January 21, 2019

"There’s so much so in sorrow"... "Let me down from here"... "I’ve lost my modality."

Things said in the last 3 weeks of life by "a clinical psychologist who had also spent a lifetime writing poetry." Mort Felix was dying of cancer and on morphine.
To the surprise of his family members, the lifelong atheist also began hallucinating angels and complaining about the crowded room—even though no one was there.
His very last words were, "Thank you, and I love you, and enough." We know all this because his daughter, Lisa Smartt, a linguist, copied down his words and wrote a book.

I'm reading "What People Actually Say Before They Die/Insights into the little-studied realm of last words" by Michael Erard (The Atlantic).
From a doctor I heard that people often say, “Oh fuck, oh fuck.” Often it’s the names of wives, husbands, children. “A nurse from the hospice told me that the last words of dying men often resembled each other,” wrote Hajo Schumacher in a September essay in Der Spiegel. “Almost everyone is calling for ‘Mommy’ or ‘Mama’ with the last breath.”...
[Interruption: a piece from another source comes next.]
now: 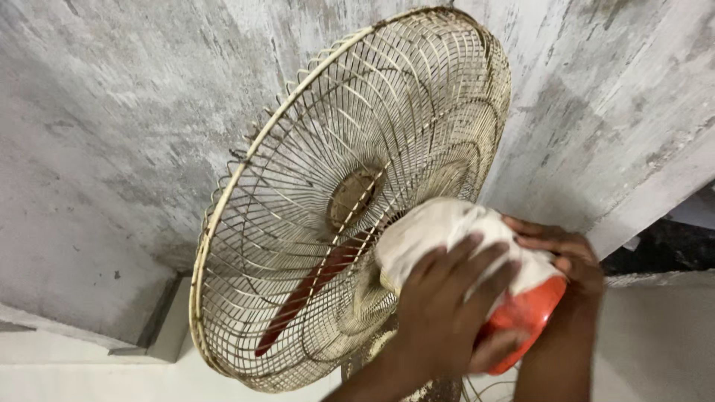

In Final Gifts, the hospice nurses Callanan and Kelley note that “the dying often use the metaphor of travel to alert those around them that it is time for them to die.” They quote a 17-year-old, dying of cancer, distraught because she can’t find the map. “If I could find the map, I could go home! Where’s the map? I want to go home!” Smartt noted such journey metaphors as well, though she writes that dying people seem to get more metaphorical in general....
Well, that sort of effort to get home and being on a journey without a map is the storyline of nearly every dream I can remember, so I don't think that's special to the dying process. And when you're on a powerful opiate, you're drifting into dreams all the time.
Despite the faults of Smartt’s book (it doesn’t control for things such as medication, for one thing, and it’s colored by an interest in the afterlife).... 

40 comments:

mccullough said...

You can’t top “Rosebud.”

Dave Begley said...

Mort Felix, "And make sure you get a refund on my unused Atlantic subscription."

Otto said...

Didn't see the word God or pray in this blog about facing death- hostess is a pure cultural marxist

Two-eyed Jack said...

We may die thinking of lost maps, but our children will die thinking they can't get cell phone coverage.

MadisonMan said...

I have found it very hard to understand the dying.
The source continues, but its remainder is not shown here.